Uma outra forma de analisar o tema consiste em comparar gasto com desempenho, como demonstramos na figura anterior para o Brasil. A outra, mais sofisticada, consiste em utilizar o valor médio do investimento total feito em um país por aluno, ao longo de sua trajetória escolar.
Nessa outra figura abaixo (gastos acumulados dos 6 aos 15 anos e desempenho em matemática no Pisa 2022) nos permite compreender melhor essa questão. Essa figura apresenta os gastos acumulados pelos países ao longo do processo de escolaridade.
Nela podemos observar que existe uma certa relação entre gastos acumulados por aluno e desempenho, pois a curva é ascendente. E, para os países que ficam em torno da média do Pisa, os investimentos por aluno ao longo da vida escolar se situam em torno de 100 mil dólares (UPP). Se examinado apenas dessa forma, esse seria um argumento importante para explicar o fracasso educacional do Brasil e para reivindicar mais recursos para o setor. Afinal, estamos longe desses 100 mil dólares UPP.
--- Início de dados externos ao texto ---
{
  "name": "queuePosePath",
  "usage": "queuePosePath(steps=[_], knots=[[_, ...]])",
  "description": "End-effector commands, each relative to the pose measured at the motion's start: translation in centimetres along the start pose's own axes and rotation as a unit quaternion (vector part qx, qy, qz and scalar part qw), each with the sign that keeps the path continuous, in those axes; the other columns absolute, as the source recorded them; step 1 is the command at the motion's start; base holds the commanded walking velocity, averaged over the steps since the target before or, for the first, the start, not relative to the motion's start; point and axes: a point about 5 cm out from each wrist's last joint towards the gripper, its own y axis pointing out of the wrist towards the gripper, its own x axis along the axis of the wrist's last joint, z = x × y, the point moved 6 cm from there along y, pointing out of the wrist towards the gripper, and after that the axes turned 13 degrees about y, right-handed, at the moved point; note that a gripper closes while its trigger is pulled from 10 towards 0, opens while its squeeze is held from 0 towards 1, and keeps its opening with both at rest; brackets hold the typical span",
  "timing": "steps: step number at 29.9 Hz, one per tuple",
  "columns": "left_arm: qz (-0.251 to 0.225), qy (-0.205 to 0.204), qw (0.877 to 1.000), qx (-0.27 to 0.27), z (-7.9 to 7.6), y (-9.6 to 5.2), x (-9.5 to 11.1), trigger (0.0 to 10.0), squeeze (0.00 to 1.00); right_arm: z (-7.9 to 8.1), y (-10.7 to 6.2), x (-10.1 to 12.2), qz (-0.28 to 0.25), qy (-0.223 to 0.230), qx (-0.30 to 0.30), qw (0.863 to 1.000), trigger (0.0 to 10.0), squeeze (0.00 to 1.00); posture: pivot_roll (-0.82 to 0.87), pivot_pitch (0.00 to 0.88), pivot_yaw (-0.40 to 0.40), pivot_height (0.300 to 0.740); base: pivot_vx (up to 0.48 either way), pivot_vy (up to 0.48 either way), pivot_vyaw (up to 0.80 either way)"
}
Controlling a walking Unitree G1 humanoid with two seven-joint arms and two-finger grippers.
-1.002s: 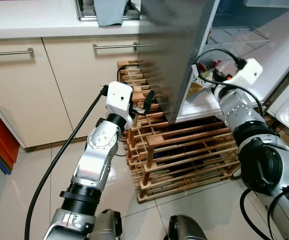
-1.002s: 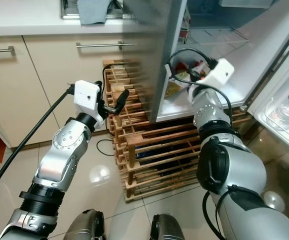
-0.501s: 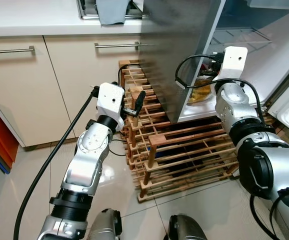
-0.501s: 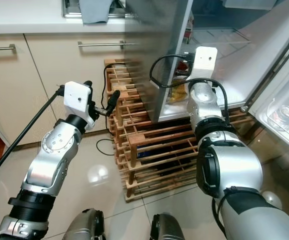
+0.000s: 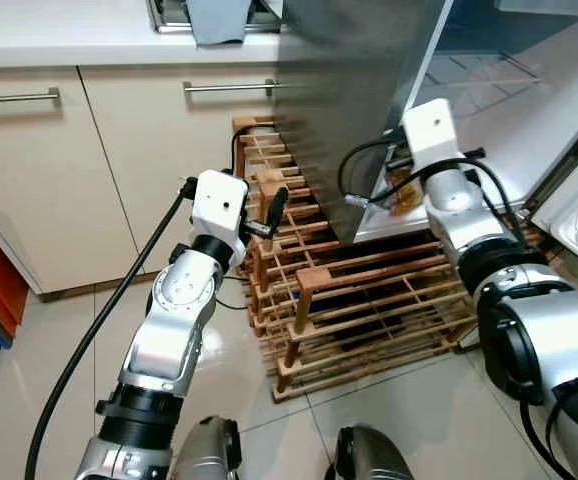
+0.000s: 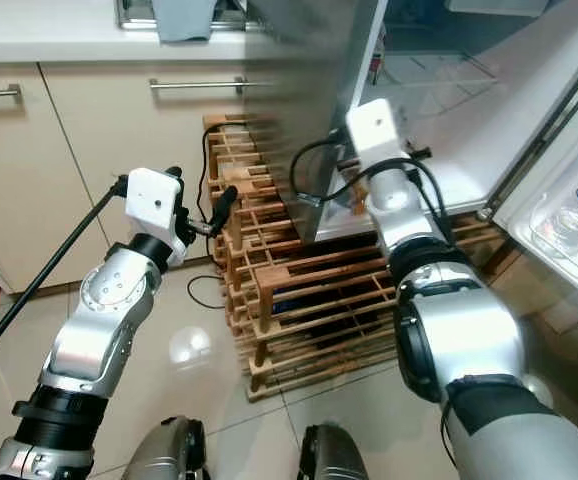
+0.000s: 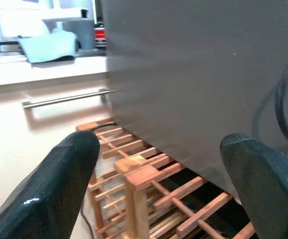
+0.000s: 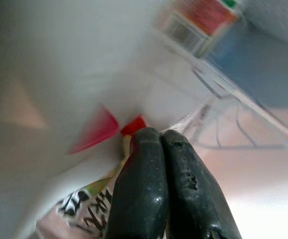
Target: Restocking fridge
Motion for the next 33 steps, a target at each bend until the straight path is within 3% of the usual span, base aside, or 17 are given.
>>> queuePosePath(steps=[1, 5, 6, 7, 8, 9, 16, 21, 29, 30, 33], knots=[[0.002, 0.005, 1.000, 0.000, -0.1, -0.2, 0.1, 10.0, 0.00, 0.4, -0.2, -0.5, 0.002, -0.023, 0.009, 1.000, 0.0, 0.00, 0.12, 0.000, -0.093, 0.675, 0.000, 0.000, 0.00], [0.006, 0.006, 1.000, 0.000, -0.1, -0.5, 0.0, 10.0, 0.00, 0.8, -0.3, -1.0, 0.005, -0.066, 0.013, 0.998, 0.0, 0.00, 0.13, 0.000, -0.092, 0.675, 0.000, 0.000, 0.00], [0.006, 0.007, 1.000, 0.001, -0.1, -0.5, 0.0, 10.0, 0.00, 0.7, -0.4, -1.1, 0.006, -0.070, 0.011, 0.997, 4.3, 0.00, 0.13, 0.000, -0.091, 0.675, 0.000, 0.000, 0.00], [0.006, 0.007, 1.000, 0.001, -0.1, -0.5, 0.0, 10.0, 0.00, 0.7, -0.4, -1.1, 0.006, -0.070, 0.011, 0.997, 4.3, 0.00, 0.13, 0.000, -0.091, 0.675, 0.000, 0.000, 0.00], [0.006, 0.007, 1.000, 0.001, -0.1, -0.5, 0.0, 10.0, 0.00, 0.7, -0.4, -1.2, 0.007, -0.072, 0.009, 0.997, 10.0, 0.47, 0.13, 0.000, -0.091, 0.675, 0.000, 0.000, 0.00], [0.009, 0.007, 1.000, 0.001, 0.0, -0.6, 0.0, 10.0, 0.00, 0.6, -0.4, -1.3, 0.008, -0.059, 0.004, 0.998, 10.0, 1.00, 0.13, 0.000, -0.087, 0.675, 0.000, 0.000, 0.00], [0.012, 0.008, 1.000, -0.001, -0.2, -0.7, -0.1, 10.0, 0.00, 0.2, -0.4, -0.8, -0.005, -0.065, -0.008, 0.998, 10.0, 1.00, 0.12, 0.000, -0.083, 0.675, 0.000, 0.000, 0.00], [0.010, 0.013, 1.000, -0.008, -0.5, -0.6, 0.1, 10.0, 0.00, -0.5, -0.3, 1.0, -0.056, -0.155, -0.033, 0.986, 10.0, 1.00, 0.11, 0.000, -0.080, 0.675, 0.000, 0.000, 0.00], [0.011, 0.014, 1.000, -0.007, -0.5, -0.7, 0.1, 10.0, 0.00, -2.4, -0.4, 2.8, -0.102, -0.176, -0.092, 0.975, 10.0, 1.00, 0.11, 0.000, -0.078, 0.675, 0.000, 0.000, 0.00], [0.011, 0.014, 1.000, -0.007, -0.5, -0.7, 0.1, 10.0, 0.00, -2.8, -0.5, 2.9, -0.106, -0.173, -0.104, 0.974, 10.0, 0.00, 0.11, 0.000, -0.078, 0.675, 0.000, 0.000, 0.00], [0.011, 0.014, 1.000, -0.008, -0.6, -0.7, 0.1, 10.0, 0.00, -3.7, -0.8, 3.0, -0.123, -0.154, -0.128, 0.972, 10.0, 0.00, 0.11, 0.000, -0.072, 0.675, 0.000, 0.000, 0.00]])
Porém, se examinarmos cuidadosamente o gráfico veremos que para cada ponto perto da curva existem países cujo desempenho se situa acima e abaixo da linha da média – ou do desempenho de outros países. Por exemplo, nos países que gastam em torno de 40 mil dólares PPP por aluno, encontramos a Turquia, com 450 pontos; a România, com 420; a Colômbia, com 380; a Argentina, abaixo disso e; com um nível ainda maior de gastos, a República Dominicana, com menos de 340 pontos. O Brasil se situa nessa faixa, e seu desempenho é inferior ao da Colômbia. Trata-se exatamente do mesmo padrão observado no primeiro gráfico deste artigo.
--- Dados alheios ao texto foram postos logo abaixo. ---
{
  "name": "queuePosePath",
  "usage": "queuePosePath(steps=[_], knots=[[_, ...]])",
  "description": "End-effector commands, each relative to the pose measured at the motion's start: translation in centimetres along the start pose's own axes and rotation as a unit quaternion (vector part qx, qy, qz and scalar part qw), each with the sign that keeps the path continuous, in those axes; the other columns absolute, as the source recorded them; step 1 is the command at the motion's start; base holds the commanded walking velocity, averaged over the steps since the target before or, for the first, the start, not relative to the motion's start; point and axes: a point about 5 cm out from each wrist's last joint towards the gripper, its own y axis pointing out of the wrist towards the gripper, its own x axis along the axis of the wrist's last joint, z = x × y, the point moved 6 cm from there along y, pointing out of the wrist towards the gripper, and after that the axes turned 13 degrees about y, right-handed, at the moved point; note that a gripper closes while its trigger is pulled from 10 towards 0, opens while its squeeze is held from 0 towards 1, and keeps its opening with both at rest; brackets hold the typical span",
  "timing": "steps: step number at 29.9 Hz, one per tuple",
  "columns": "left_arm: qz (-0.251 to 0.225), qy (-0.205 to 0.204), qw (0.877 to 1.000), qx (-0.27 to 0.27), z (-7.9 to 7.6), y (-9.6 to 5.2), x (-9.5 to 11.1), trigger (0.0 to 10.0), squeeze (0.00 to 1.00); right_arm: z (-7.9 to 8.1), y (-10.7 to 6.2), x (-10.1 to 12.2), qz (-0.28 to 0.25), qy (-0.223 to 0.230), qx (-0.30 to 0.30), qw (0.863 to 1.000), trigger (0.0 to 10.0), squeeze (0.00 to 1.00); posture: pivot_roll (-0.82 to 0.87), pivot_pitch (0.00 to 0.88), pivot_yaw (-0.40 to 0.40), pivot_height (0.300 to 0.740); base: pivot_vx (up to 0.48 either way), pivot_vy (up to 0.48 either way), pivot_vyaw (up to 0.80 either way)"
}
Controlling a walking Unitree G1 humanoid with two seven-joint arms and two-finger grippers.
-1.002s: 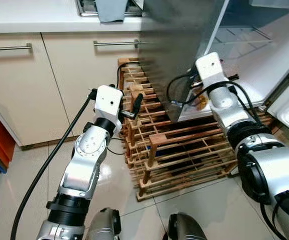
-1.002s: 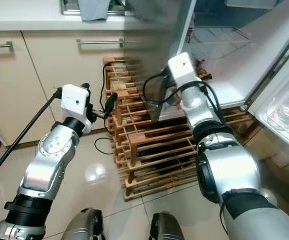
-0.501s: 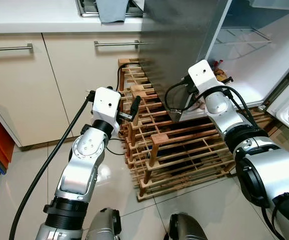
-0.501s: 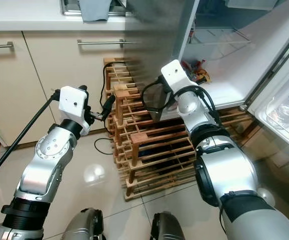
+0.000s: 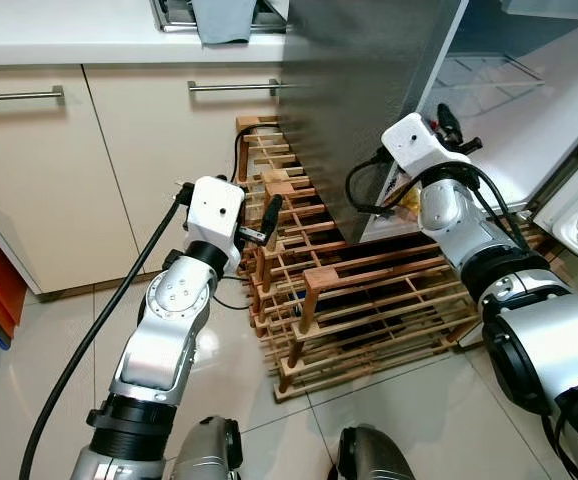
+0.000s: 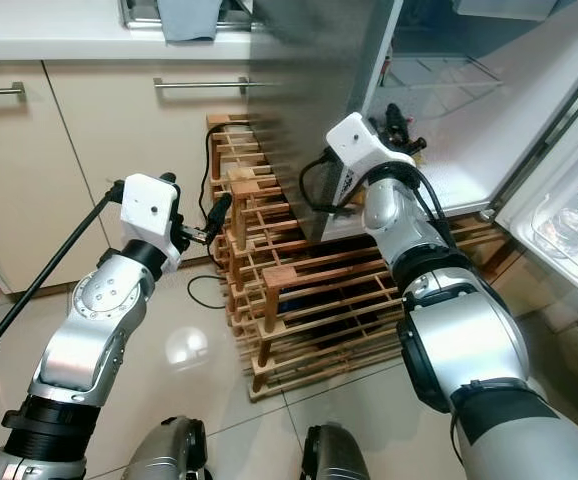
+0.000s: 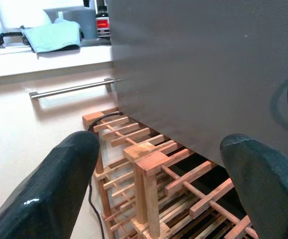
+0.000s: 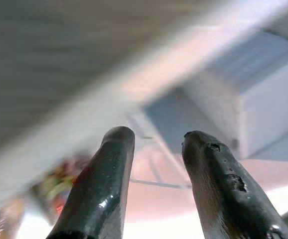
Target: Restocking fridge
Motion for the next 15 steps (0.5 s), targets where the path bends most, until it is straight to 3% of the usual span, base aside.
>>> queuePosePath(steps=[1, 4, 6, 7, 9, 10, 11, 15], knots=[[-0.009, 0.005, 1.000, -0.005, -0.4, -0.1, 0.7, 10.0, 0.00, -1.6, 0.3, 0.4, -0.015, 0.018, -0.034, 0.999, 10.0, 0.00, 0.10, 0.000, -0.072, 0.675, 0.000, 0.000, 0.00], [-0.011, 0.005, 1.000, -0.006, -0.5, -0.1, 0.8, 10.0, 0.00, -3.1, -0.4, -0.6, -0.016, 0.077, -0.084, 0.993, 10.0, 0.00, 0.10, 0.000, -0.080, 0.675, 0.000, 0.000, 0.00], [-0.011, 0.004, 1.000, -0.005, -0.5, -0.1, 0.8, 10.0, 0.00, -2.9, -1.0, -1.3, -0.013, 0.098, -0.089, 0.991, 10.0, 0.00, 0.10, 0.000, -0.083, 0.675, 0.000, 0.000, 0.00], [-0.011, 0.002, 1.000, -0.003, -0.5, -0.1, 0.8, 10.0, 0.00, -0.9, -2.4, -2.4, -0.001, 0.136, -0.065, 0.989, 10.0, 0.00, 0.09, 0.000, -0.081, 0.675, 0.000, 0.000, 0.00], [-0.010, 0.001, 1.000, -0.002, -0.4, -0.1, 0.8, 10.0, 0.00, 0.0, -3.0, -2.8, 0.003, 0.152, -0.053, 0.987, 10.0, 0.00, 0.09, 0.000, -0.081, 0.675, 0.000, 0.000, 0.00], [-0.010, 0.000, 1.000, -0.006, -0.6, -0.2, 0.7, 10.0, 0.00, 2.2, -4.4, -4.1, 0.042, 0.233, -0.027, 0.971, 10.0, 0.00, 0.08, 0.000, -0.069, 0.675, 0.000, 0.000, 0.00], [-0.010, 0.000, 1.000, -0.010, -0.8, -0.2, 0.7, 10.0, 0.00, 3.0, -5.0, -4.7, 0.062, 0.273, -0.022, 0.960, 10.0, 0.00, 0.08, 0.000, -0.065, 0.675, 0.000, 0.000, 0.00], [-0.010, 0.002, 1.000, -0.016, -0.9, -0.1, 0.6, 10.0, 0.00, 4.5, -6.0, -5.9, 0.105, 0.339, -0.015, 0.935, 10.0, 0.00, 0.07, 0.000, -0.051, 0.675, 0.000, 0.000, 0.00]])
Essa mesma figura nos permite extrair diversas outras importantes conclusões. Primeiro, em geral os países que se situam em torno da média das notas do Pisa investem cerca de 80 a 100 mil dólares PPP por aluno ao longo da trajetória escolar. Uns gastam pouco mais ou pouco menos – e o desempenho médio fica entre em torno dos 480 pontos – o que caracteriza um sistema de ensino de qualidade razoável pelos padrões internacionais. Segundo, e mais importante: os países que gastam mais ou muito mais do que os 100 mil dólares PPP não melhoram seu desempenho na mesma proporção – apenas gastam mais. E alguns – Brunei e Qatar em especial – têm desempenho compatível com países que gastam 3 a 4 vezes menos. E, terceiro, na faixa acima de 100 mil dólares PPP também encontramos diversos países asiáticos que, mesmo com gastos muito diferentes, conseguem resultados excepcionais em seus sistemas educativos. Sem falar no extraordinário desempenho do Vietnã, que investe pouco mais de 15 mil dólares UPP ao longo da trajetória escolar de seus alunos.
Neste momento o Brasil se prepara para discutir mais um Plano Nacional de Educação. Até aqui não vimos nenhuma análise do impacto dos gastos do PNE de 2014 no desempenho – mas é fácil adivinhar, pois não houve ganhos significativos de aprendizagem no período. Assim, sem análise de dados e uma discussão técnica qualificada pouco se pode esperar da discussão e do novo plano para melhorar a educação. E a razão é conhecida: o país insiste em desconhecer as evidências científicas sobre como melhorar a educação e teima em usar estratégias caras, demagógicas e comprovadamente ineficazes – como consultas públicas e planos de educação – para desviar a atenção do enfrentamento dos problemas reais do setor. Qualquer plano de educação só tem impacto se afeta o que acontece entre a carteira do aluno e as ações do professor na sala de aula. O resto é baboseira.